**Action item:** Copy out the data that comes next, character for character, and leave the images aside.

─── Records for the task

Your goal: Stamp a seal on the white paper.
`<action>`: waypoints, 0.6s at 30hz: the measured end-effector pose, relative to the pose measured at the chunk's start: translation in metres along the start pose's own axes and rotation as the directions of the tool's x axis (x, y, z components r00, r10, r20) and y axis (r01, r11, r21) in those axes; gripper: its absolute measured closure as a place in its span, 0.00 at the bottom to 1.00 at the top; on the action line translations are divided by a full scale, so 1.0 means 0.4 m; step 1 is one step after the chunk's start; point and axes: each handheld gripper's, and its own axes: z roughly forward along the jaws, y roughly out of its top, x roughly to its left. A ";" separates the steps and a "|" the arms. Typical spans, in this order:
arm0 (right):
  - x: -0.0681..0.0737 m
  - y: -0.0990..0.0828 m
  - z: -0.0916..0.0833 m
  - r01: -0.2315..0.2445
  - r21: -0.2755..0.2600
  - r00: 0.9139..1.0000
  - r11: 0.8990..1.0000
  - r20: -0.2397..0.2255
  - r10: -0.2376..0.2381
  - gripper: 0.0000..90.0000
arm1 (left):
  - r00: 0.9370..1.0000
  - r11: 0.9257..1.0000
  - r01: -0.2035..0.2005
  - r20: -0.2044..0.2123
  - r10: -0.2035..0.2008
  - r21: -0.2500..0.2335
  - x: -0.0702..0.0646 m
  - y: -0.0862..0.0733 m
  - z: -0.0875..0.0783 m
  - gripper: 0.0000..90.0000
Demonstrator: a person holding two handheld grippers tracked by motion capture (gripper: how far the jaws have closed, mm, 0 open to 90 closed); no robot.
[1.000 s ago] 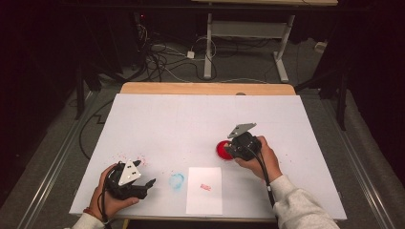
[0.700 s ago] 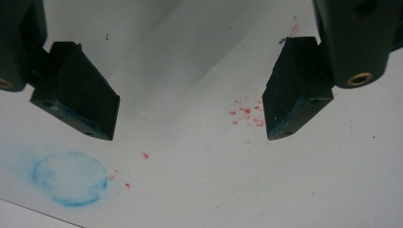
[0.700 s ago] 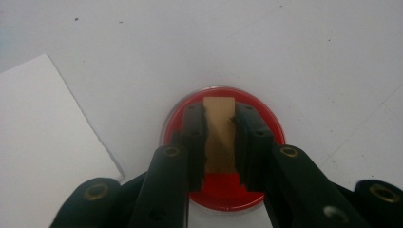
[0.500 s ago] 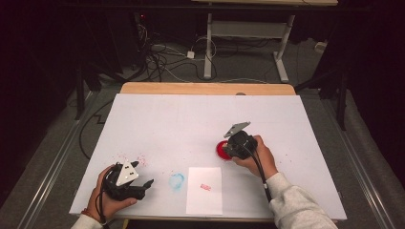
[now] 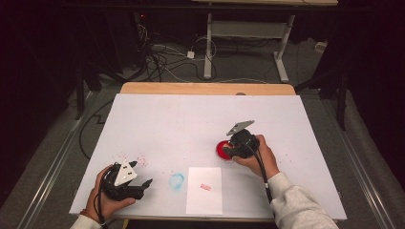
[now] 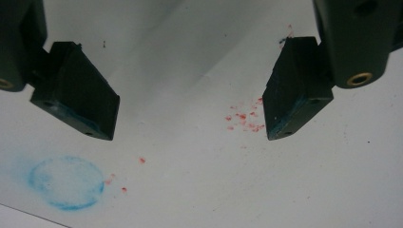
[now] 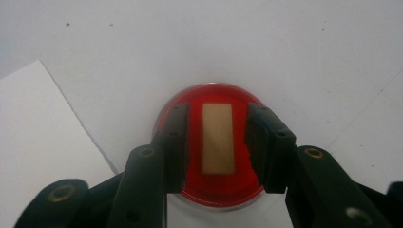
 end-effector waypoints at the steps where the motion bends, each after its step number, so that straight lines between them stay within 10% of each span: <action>1: 0.001 0.000 -0.002 0.005 0.000 1.000 1.000 -0.002 -0.005 0.73 | 1.000 1.000 0.000 0.000 0.000 0.002 0.000 0.000 0.000 0.22; 9: 0.004 0.001 -0.001 0.012 0.015 1.000 1.000 0.006 -0.012 0.85 | 1.000 1.000 -0.001 0.002 0.001 0.001 0.000 0.000 0.001 0.22; 18: -0.002 -0.002 -0.006 -0.009 -0.005 1.000 1.000 0.012 0.009 0.74 | 1.000 1.000 0.002 0.005 -0.002 -0.003 0.002 -0.001 0.000 0.22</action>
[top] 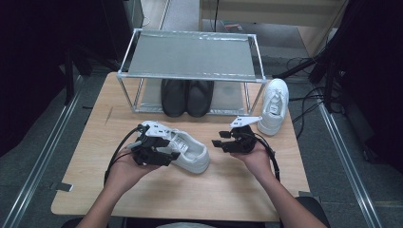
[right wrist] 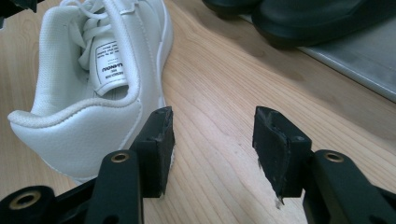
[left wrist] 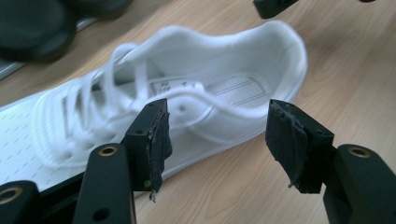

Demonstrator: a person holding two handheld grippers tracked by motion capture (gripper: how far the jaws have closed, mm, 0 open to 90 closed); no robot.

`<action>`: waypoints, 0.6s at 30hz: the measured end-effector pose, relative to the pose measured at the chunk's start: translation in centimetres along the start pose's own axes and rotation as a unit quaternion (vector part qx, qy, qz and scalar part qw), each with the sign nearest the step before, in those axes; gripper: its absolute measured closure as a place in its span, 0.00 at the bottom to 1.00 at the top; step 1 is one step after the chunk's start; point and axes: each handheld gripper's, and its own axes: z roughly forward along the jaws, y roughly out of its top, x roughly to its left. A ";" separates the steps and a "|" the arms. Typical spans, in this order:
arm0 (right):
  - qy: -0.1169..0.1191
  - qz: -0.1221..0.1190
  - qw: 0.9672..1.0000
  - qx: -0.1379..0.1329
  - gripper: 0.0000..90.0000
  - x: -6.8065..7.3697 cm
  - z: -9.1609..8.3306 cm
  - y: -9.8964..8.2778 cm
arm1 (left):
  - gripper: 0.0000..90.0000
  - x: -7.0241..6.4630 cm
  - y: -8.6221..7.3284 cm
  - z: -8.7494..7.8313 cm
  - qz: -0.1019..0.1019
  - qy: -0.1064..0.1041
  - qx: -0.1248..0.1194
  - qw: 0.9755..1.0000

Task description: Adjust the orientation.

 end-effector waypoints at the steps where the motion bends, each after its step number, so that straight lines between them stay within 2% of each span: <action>1: 0.001 -0.003 1.000 0.001 0.55 0.0 0.1 0.1 | 0.46 0.2 -0.3 -0.1 -0.005 0.002 -0.002 1.000; 5: 0.013 -0.001 1.000 0.004 0.56 0.2 0.6 0.2 | 0.52 0.9 -1.5 -0.4 -0.025 0.011 -0.003 1.000; 7: 0.015 -0.001 1.000 0.005 0.57 0.3 0.7 0.4 | 0.61 1.2 -1.9 -0.5 -0.029 0.016 -0.005 0.999; 8: 0.017 -0.003 1.000 0.005 0.58 0.4 0.8 0.4 | 0.67 1.4 -2.1 -0.5 -0.027 0.019 -0.008 0.999; 9: 0.018 -0.003 1.000 0.005 0.59 0.4 0.9 0.5 | 0.81 1.7 -2.4 -0.4 -0.027 0.022 -0.008 0.999; 10: 0.019 -0.003 1.000 0.005 0.60 0.5 1.0 0.5 | 0.89 2.0 -2.6 -0.3 -0.033 0.021 -0.007 0.999; 12: 0.024 -0.005 1.000 0.002 0.64 0.6 1.1 0.6 | 0.98 2.6 -3.0 0.0 -0.042 0.019 -0.004 0.999; 16: 0.037 0.002 0.999 0.010 0.73 1.0 1.4 0.7 | 1.00 4.2 -3.8 0.8 -0.073 0.007 -0.001 0.997; 18: 0.039 -0.004 0.999 0.013 0.77 1.2 1.6 0.8 | 1.00 4.6 -4.2 1.4 -0.082 -0.001 0.006 0.997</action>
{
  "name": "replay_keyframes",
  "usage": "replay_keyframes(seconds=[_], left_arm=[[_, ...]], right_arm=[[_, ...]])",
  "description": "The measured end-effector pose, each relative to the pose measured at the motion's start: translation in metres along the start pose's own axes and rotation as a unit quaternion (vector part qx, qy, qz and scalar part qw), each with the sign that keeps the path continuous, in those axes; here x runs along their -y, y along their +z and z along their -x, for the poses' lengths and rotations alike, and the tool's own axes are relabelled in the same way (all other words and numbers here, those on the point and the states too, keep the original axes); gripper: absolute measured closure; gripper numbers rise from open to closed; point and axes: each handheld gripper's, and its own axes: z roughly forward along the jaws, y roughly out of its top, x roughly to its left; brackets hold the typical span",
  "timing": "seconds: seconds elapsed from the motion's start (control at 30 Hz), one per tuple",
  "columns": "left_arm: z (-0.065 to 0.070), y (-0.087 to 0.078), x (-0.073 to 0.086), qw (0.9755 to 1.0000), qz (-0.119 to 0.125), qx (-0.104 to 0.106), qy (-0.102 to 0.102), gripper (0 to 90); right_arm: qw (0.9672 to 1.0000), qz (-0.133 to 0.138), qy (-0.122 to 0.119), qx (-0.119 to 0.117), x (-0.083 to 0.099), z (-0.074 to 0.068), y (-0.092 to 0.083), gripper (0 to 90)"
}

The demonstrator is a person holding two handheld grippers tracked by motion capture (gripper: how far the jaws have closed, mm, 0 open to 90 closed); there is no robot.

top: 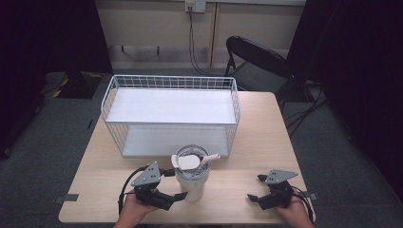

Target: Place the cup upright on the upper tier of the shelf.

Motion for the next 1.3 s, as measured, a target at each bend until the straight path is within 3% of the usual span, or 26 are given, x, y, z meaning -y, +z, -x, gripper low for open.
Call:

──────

**Response to this exercise:**
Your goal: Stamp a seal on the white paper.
`<action>`: waypoints, 0.6s at 30hz: the measured end-effector pose, relative to the pose measured at the chunk's start: translation in metres along the start pose's own axes and rotation as the directions of the tool's x axis (x, y, z components r00, r10, r20) and y axis (r01, r11, r21) in those axes; gripper: its absolute measured closure as a place in its span, 0.00 at the bottom to 1.00 at the top; on the action line translations are divided by a full scale, so 1.0 means 0.4 m; step 1 is one step after the chunk's start; point and axes: each handheld gripper's, and its own axes: z roughly forward along the jaws, y roughly out of its top, x roughly to its left. A ";" separates the steps and a "|" the arms. Typical spans, in this order:
arm0 (right):
  - x: -0.0681..0.0737 m
  - y: -0.0990..0.0828 m
  - z: -0.0916..0.0833 m
  - r01: -0.2315..0.2445
  - r21: -0.2755..0.2600
  - r00: 0.9139..1.0000
  - r11: 0.8990..1.0000
  - r20: -0.2397..0.2255
  - r10: -0.2376..0.2381
  - gripper: 0.0000..90.0000
arm1 (left):
  - r00: 0.9370..1.0000
  - r11: 0.9257..1.0000
  - r01: -0.2035..0.2005
  - r20: -0.2044..0.2123
  - r10: -0.2035..0.2008
  - r21: -0.2500..0.2335
  - x: -0.0702..0.0646 m
  - y: -0.0862..0.0733 m
  - z: -0.0875..0.0783 m
  - gripper: 0.0000..90.0000
Demonstrator: a person holding two handheld grippers tracked by motion capture (gripper: how far the jaws have closed, mm, 0 open to 90 closed); no robot.
[1.000 s ago] 
[0.700 s ago] 
[0.700 s ago] 
[0.500 s ago] 
[now] 
[now] 
[now] 
 end-effector waypoints at the steps where the motion bends, each after its step number, so that straight lines between them stay within 10% of each span: <action>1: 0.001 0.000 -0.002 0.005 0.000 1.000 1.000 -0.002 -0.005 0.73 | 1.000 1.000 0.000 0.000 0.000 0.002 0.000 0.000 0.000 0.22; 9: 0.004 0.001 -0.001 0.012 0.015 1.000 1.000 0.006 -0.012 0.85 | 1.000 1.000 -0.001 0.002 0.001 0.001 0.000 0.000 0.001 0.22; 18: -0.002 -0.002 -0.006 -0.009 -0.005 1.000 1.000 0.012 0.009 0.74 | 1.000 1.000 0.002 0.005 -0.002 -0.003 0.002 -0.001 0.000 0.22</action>
[top] 
[right wrist] 
[left wrist] 

Demonstrator: a person holding two handheld grippers tracked by motion capture (gripper: how far the jaws have closed, mm, 0 open to 90 closed); no robot.

`<action>`: waypoints, 0.6s at 30hz: the measured end-effector pose, relative to the pose measured at the chunk's start: translation in centimetres along the start pose's own axes and rotation as a unit quaternion (vector part qx, qy, qz and scalar part qw), each with the sign nearest the step before, in those axes; gripper: its absolute measured closure as a place in its span, 0.00 at the bottom to 1.00 at the top; step 1 is one step after the chunk's start; point and axes: each handheld gripper's, and its own axes: z roughly forward along the jaws, y roughly out of its top, x roughly to its left. A ";" separates the steps and a "|" the arms. Typical spans, in this order:
arm0 (right):
  - qy: -0.1169..0.1191
  - qz: -0.1221..0.1190
  - qw: 0.9672..1.0000
  - qx: -0.1379..0.1329
  - gripper: 0.0000..90.0000
  - x: -6.8065..7.3697 cm
  - z: -9.1609..8.3306 cm
  - y: -9.8964..8.2778 cm
arm1 (left):
  - gripper: 0.0000..90.0000
  - x: -7.0241..6.4630 cm
  - y: -8.6221..7.3284 cm
  - z: -8.7494..7.8313 cm
  - qz: -0.1019..0.1019
  - qy: -0.1064..0.1041
  - qx: -0.1248..0.1194
  - qw: 0.9755..1.0000

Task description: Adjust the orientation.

 end-effector waypoints at the steps where the motion bends, each after its step number, so that straight lines between them stay within 2% of each span: <action>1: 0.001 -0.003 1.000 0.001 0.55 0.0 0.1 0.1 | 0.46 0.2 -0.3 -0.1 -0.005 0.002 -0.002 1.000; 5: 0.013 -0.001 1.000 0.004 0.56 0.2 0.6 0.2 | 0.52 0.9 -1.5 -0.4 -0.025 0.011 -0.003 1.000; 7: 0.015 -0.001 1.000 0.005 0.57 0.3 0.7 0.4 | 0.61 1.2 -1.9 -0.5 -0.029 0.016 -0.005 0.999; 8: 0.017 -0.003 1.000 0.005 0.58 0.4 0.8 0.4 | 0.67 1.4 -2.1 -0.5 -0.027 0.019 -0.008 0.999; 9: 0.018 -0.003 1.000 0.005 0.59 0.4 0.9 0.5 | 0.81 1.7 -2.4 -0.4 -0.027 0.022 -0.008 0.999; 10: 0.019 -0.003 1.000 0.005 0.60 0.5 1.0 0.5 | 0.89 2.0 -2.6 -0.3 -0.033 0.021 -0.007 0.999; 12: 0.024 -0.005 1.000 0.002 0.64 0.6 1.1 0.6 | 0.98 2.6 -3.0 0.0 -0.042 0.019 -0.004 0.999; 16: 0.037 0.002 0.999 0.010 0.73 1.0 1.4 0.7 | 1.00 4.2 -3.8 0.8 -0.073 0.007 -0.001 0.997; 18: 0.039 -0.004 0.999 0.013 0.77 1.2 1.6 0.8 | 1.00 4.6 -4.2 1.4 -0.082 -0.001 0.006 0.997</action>
{
  "name": "replay_keyframes",
  "usage": "replay_keyframes(seconds=[_], left_arm=[[_, ...]], right_arm=[[_, ...]])",
  "description": "The measured end-effector pose, each relative to the pose measured at the motion's start: translation in metres along the start pose's own axes and rotation as a unit quaternion (vector part qx, qy, qz and scalar part qw), each with the sign that keeps the path continuous, in those axes; here x runs along their -y, y along their +z and z along their -x, for the poses' lengths and rotations alike, and the tool's own axes are relabelled in the same way (all other words and numbers here, those on the point and the states too, keep the original axes); gripper: absolute measured closure; gripper numbers rise from open to closed; point and axes: each handheld gripper's, and its own axes: z roughly forward along the jaws, y roughly out of its top, x roughly to its left; brackets hold the typical span",
  "timing": "seconds: seconds elapsed from the motion's start (control at 30 Hz), one per tuple",
  "columns": "left_arm: z (-0.065 to 0.070), y (-0.087 to 0.078), x (-0.073 to 0.086), qw (0.9755 to 1.0000), qz (-0.119 to 0.125), qx (-0.104 to 0.106), qy (-0.102 to 0.102), gripper (0 to 90); right_arm: qw (0.9672 to 1.0000), qz (-0.133 to 0.138), qy (-0.122 to 0.119), qx (-0.119 to 0.117), x (-0.083 to 0.099), z (-0.074 to 0.068), y (-0.092 to 0.083), gripper (0 to 90)"
}

The demonstrator is a person holding two handheld grippers tracked by motion capture (gripper: how far the jaws have closed, mm, 0 open to 90 closed); there is no robot.

top: 

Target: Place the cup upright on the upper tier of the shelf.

Motion for the next 1.3 s, as measured, a target at each bend until the straight path is within 3% of the usual span, or 26 are given, x, y, z meaning -y, +z, -x, gripper low for open.
Call:

This exercise requires no further work.